= CM-field =

Complex multiplication field

In mathematics, a CM-field is a particular type of number field, so named for a close connection to the theory of complex multiplication. Another name used is J-field.

The abbreviation "CM" was introduced by Shimura and Taniyama.

==Formal definition==
A number field $K$ is a CM-field if it is a quadratic extension $K/F$ where the base field $F$ is totally real but $K$ is totally imaginary; i.e., every embedding of $F$ into $\C$ lies entirely within $\R$, but there is no embedding of $K$ into $\R$.
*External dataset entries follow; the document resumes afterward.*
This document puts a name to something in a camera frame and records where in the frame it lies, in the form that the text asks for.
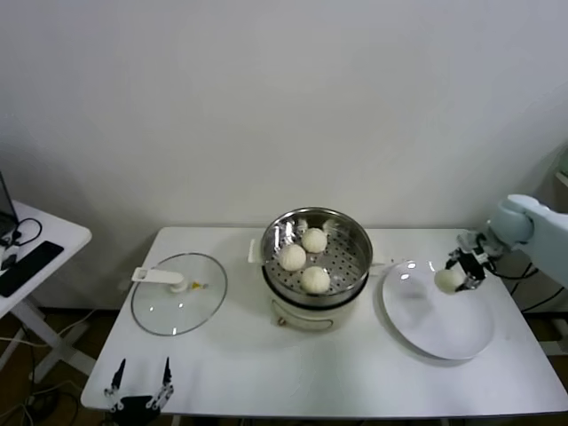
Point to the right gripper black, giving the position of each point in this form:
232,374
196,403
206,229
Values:
472,266

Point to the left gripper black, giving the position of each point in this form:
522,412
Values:
133,406

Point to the white steamed baozi bun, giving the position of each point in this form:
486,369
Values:
292,257
448,281
315,279
314,240

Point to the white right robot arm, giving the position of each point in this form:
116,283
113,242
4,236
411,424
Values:
546,235

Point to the stainless steel steamer basket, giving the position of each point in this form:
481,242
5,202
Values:
350,262

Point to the steel steamer pot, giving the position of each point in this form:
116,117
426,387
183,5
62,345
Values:
306,317

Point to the white round plate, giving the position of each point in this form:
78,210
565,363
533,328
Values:
435,328

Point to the pale green furniture panel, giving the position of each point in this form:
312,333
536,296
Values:
557,160

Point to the black flat phone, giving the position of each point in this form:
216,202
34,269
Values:
31,267

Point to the white folding side table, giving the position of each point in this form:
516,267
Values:
66,231

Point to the dark laptop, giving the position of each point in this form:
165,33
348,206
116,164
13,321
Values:
5,199

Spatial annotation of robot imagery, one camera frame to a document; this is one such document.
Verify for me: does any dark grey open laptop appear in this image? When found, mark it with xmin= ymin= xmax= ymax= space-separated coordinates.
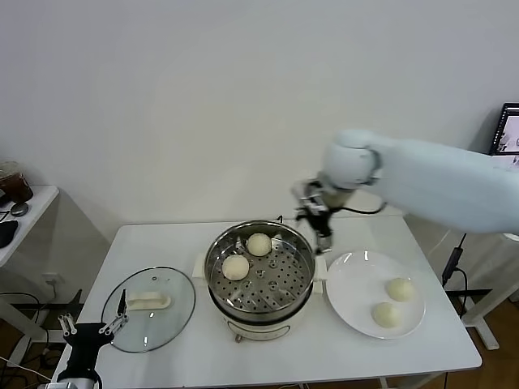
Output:
xmin=489 ymin=102 xmax=519 ymax=169

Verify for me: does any black computer mouse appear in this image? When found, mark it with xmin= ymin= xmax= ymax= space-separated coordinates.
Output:
xmin=0 ymin=220 xmax=20 ymax=249

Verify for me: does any white round plate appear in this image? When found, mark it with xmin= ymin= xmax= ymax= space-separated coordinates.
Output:
xmin=325 ymin=251 xmax=426 ymax=340

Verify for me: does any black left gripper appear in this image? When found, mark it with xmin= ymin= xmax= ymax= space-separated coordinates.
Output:
xmin=58 ymin=288 xmax=131 ymax=372

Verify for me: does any white electric cooker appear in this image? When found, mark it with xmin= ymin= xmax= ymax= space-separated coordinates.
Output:
xmin=192 ymin=253 xmax=328 ymax=344

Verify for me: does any steamed white baozi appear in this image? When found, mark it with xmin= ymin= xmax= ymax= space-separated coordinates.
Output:
xmin=385 ymin=278 xmax=415 ymax=302
xmin=221 ymin=254 xmax=251 ymax=281
xmin=247 ymin=233 xmax=272 ymax=257
xmin=371 ymin=301 xmax=401 ymax=328

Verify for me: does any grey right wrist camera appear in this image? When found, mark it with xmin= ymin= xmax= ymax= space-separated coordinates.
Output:
xmin=291 ymin=180 xmax=321 ymax=220

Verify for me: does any black cable with adapter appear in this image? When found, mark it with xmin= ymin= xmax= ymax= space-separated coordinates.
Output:
xmin=441 ymin=233 xmax=470 ymax=321

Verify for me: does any white side table under cup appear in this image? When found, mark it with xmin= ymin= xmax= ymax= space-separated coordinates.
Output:
xmin=0 ymin=185 xmax=60 ymax=368

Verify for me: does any white side table under laptop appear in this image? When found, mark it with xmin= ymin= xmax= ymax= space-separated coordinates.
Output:
xmin=445 ymin=233 xmax=519 ymax=352

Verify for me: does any plastic cup of iced coffee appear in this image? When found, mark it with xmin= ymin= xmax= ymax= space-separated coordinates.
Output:
xmin=0 ymin=161 xmax=35 ymax=203

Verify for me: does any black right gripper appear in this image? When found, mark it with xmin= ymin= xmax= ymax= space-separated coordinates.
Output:
xmin=299 ymin=198 xmax=336 ymax=255

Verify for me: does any black floor cable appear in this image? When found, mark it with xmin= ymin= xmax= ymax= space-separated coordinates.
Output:
xmin=0 ymin=291 xmax=54 ymax=321

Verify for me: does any glass lid with white handle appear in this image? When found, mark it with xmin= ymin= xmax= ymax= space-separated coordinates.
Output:
xmin=101 ymin=266 xmax=197 ymax=354

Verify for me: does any white laptop cable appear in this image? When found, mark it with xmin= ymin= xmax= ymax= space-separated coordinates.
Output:
xmin=427 ymin=229 xmax=452 ymax=259

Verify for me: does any white floor cable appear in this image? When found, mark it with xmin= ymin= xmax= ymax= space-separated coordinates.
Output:
xmin=0 ymin=356 xmax=52 ymax=383
In other words, there is a subfield $F$ of $K$ such that $K$ is generated over $F$ by a single square root of an element, say $\beta = \sqrt{\alpha}$, in such a way that the minimal polynomial of $\beta$ over the rational number field $\Q$ has all its roots non-real complex numbers. For this α should be chosen totally negative, so that for each embedding σ of $F$ into the real number field, $\sigma(\alpha) < 0$.

==Properties==
One feature of a CM-field is that complex conjugation on $\C$ induces an automorphism on the field which is independent of its embedding into $\mathbb C$. In the notation given, it must negate $\beta$.
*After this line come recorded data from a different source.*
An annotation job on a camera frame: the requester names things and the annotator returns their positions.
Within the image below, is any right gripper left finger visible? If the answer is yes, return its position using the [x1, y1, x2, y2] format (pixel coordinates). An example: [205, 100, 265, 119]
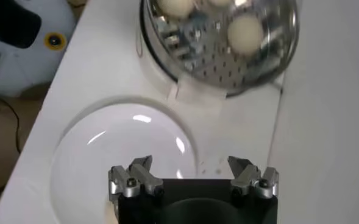
[107, 155, 165, 203]

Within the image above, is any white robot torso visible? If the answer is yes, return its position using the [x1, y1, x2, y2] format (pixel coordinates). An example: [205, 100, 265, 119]
[0, 0, 77, 98]

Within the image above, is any black floor cable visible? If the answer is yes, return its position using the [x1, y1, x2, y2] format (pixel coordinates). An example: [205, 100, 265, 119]
[0, 93, 22, 155]

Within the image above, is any stainless steel steamer basket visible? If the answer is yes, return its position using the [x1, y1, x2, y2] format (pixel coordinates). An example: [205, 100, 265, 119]
[139, 0, 301, 101]

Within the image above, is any white steamed baozi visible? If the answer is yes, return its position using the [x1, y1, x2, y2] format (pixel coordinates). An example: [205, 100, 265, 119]
[227, 14, 265, 56]
[156, 0, 196, 19]
[208, 0, 233, 7]

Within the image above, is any white round plate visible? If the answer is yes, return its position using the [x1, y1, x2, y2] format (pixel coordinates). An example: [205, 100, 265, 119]
[49, 102, 198, 224]

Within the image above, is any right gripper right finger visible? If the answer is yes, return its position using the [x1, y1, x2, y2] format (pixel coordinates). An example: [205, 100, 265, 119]
[227, 155, 280, 200]

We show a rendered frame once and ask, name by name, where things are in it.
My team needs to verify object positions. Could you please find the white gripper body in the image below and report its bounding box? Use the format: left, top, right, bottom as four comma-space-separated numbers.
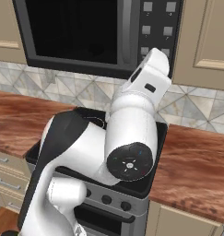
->
138, 47, 171, 77

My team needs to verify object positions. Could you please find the black microwave oven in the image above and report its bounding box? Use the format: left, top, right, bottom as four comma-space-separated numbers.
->
12, 0, 185, 80

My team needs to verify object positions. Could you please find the black microwave door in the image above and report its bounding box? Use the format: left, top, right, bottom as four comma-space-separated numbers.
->
12, 0, 141, 74

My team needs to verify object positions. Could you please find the steel stove with black hob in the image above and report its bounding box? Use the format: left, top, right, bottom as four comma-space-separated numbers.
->
24, 105, 170, 236

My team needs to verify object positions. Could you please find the beige base cupboard door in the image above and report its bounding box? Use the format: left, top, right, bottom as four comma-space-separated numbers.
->
145, 200, 224, 236

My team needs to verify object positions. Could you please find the black oven door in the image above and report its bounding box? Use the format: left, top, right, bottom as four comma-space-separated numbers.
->
73, 204, 148, 236

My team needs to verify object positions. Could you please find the beige drawer front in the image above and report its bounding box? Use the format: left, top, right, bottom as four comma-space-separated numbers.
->
0, 185, 26, 214
0, 167, 30, 198
0, 149, 32, 180

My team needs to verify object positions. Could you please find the grey microwave door handle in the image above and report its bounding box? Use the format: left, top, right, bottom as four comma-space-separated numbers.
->
121, 0, 133, 65

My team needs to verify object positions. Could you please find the beige wall cupboard door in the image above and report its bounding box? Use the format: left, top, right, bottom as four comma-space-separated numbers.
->
0, 0, 28, 65
171, 0, 224, 92

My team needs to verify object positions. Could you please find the black oven door handle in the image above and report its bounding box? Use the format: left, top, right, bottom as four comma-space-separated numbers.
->
74, 204, 136, 224

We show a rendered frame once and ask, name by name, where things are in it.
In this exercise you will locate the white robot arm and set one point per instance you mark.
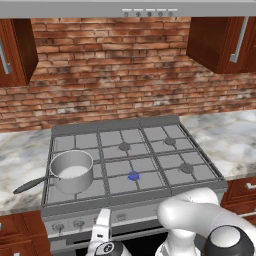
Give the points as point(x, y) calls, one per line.
point(186, 213)

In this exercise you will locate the red-brown wooden drawer front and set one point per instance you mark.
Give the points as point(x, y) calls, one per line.
point(245, 209)
point(238, 191)

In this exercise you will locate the grey range hood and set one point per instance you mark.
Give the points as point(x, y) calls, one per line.
point(83, 8)

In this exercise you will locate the red-brown wooden wall cupboard door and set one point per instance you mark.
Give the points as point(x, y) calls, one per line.
point(216, 43)
point(15, 50)

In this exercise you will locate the blue burner flame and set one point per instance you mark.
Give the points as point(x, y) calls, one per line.
point(134, 176)

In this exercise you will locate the grey gas stove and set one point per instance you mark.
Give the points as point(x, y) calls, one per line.
point(133, 156)

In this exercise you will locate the black oven door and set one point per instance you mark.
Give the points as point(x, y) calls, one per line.
point(143, 246)

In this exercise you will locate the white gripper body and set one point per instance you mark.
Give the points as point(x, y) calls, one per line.
point(103, 221)

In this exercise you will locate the grey stove knob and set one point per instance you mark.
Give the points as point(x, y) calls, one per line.
point(79, 224)
point(58, 227)

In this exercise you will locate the red-brown wooden base cupboard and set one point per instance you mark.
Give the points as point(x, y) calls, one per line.
point(23, 236)
A number field $K$ is a CM-field if and only if it has a "units defect", i.e. if it contains a proper subfield $F$ whose unit group has the same $\mathbb Z$-rank as that of $K$. In fact, $F$ is the totally real subfield of $K$ mentioned above. This follows from Dirichlet's unit theorem.

==Examples==
- The simplest, and motivating, example of a CM-field is an imaginary quadratic field, for which the totally real subfield is just the field of rationals.

- One of the most important examples of a CM-field is the cyclotomic field $\Q(\zeta_n)$, which is generated by a primitive $n$th root of unity. It is a totally imaginary quadratic extension of the totally real field $\Q(\zeta_n +\zeta_n^{-1})$. The latter is the fixed field of complex conjugation, and $\Q(\zeta_n)$ is obtained from it by adjoining a square root of $(\zeta_n+\zeta_n^{-1})^2-4 = (\zeta_n - \zeta_n^{-1})^2.$

- The union $\Q^\mathrm{CM}$ of all CM fields is similar to a CM field except that it has infinite degree. It is a quadratic extension of the union of all totally real fields $\Q^\mathrm{R}$. The absolute Galois group $\operatorname{Gal}(\overline{\Q}/\Q^\mathrm{R})$ is generated (as a closed subgroup) by all elements of order 2 in $\operatorname{Gal}(\overline{\Q}/\Q)$, and $\operatorname{Gal}(\overline{\Q}/\Q^\mathrm{CM})$ is a subgroup of index 2. The Galois group $\operatorname{Gal}(\Q^\mathrm{CM}/\Q)$ has a center generated by an element of order 2 (complex conjugation) and the quotient by its center is the group $\operatorname{Gal}(\Q^\mathrm{R}/\Q)$.

- If $V$ is a complex abelian variety of dimension $n$, then any abelian algebra $F$ of endomorphisms of $V$ has rank at most $2n$ over $\Z$. If it has rank $2n$ and $V$ is simple then $F$ is an order in a CM-field. Conversely any CM field arises like this from some simple complex abelian variety, unique up to isogeny.

- One example of a totally imaginary field which is not CM is the number field defined by the polynomial $x^4 + x^3 - x^2 - x + 1$.